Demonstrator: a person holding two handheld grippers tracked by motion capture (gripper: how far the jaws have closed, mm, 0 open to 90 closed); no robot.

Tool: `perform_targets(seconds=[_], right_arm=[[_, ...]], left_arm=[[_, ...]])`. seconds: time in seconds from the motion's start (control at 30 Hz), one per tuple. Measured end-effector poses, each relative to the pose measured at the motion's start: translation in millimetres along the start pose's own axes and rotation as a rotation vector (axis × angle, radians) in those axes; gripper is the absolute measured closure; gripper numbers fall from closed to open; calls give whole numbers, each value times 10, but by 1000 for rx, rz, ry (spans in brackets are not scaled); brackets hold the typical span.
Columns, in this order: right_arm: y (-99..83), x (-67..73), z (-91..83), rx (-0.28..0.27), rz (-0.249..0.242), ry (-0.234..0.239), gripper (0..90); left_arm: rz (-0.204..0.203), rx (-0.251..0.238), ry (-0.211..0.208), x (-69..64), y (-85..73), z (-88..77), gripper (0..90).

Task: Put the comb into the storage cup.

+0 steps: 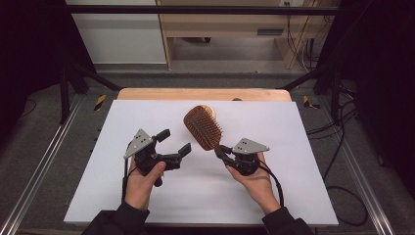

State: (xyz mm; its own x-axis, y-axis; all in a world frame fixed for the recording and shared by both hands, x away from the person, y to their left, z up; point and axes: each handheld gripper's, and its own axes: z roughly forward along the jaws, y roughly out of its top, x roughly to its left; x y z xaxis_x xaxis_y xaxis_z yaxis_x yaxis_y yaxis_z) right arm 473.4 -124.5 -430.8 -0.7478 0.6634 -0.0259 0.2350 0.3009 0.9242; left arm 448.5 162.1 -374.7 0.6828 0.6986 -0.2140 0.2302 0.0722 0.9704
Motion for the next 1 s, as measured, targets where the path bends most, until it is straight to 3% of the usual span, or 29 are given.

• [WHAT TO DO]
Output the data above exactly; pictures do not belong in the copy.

• [WRITTEN RESPONSE]
Demonstrator: a person holding two handheld grippers tracked by motion capture (gripper: how far the jaws have closed, mm, 0 open to 90 closed); no robot.

Tool: `perform_targets(seconds=[_], right_arm=[[_, ...]], left_arm=[[_, ...]])`. seconds: time in seconds from the motion's start (control at 30 Hz), one per tuple. Measured end-effector poses, each relative to the pose measured at the motion's start: translation in millimetres along the start pose's own axes and rotation as a rotation vector (axis × angle, radians) in those axes; gripper is the absolute measured closure; gripper numbers fall from closed to open; calls give whole numbers, each value times 10, but by 1000 for rx, rz, ry (spans in brackets are not scaled); brackets hold the typical span.
Columns, in this order: right_arm: y (-99..83), x (-67..73), z (-91..83), rx (-0.28..0.27), rz (-0.249..0.242), ry (-0.234..0.239), gripper (0..90); left_arm: rz (-0.204..0.203), rx (-0.251..0.238), ry (-0.211..0.208), x (-69..64), y (-85..73), z (-88..77), gripper (0..90).

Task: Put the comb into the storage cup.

+0 steps: 

State: (xyz mm; its own x-axis, y-axis; all in a world frame fixed for the recording and shared by both hands, x away from the person, y to their left, z up; point and axes: each handheld gripper's, and its own axes: z roughly forward along the jaws, y roughly out of its top, x roughly to its left; x y z xaxis_x xaxis_y xaxis_z yaxis_x yaxis_y yaxis_z) right arm 473.4 -124.5 -430.8 -0.7478 0.6634 -0.0259 0.2350 0.3009 0.9242; left arm 448.5 162.1 -374.7 0.6828 0.6986 -0.2140 0.2302 0.0722 0.9704
Motion for the next 1 s, as measured, targets where the path bends most, until it is straight to 3% of the usual span, or 29 are given.

The output contains nothing more.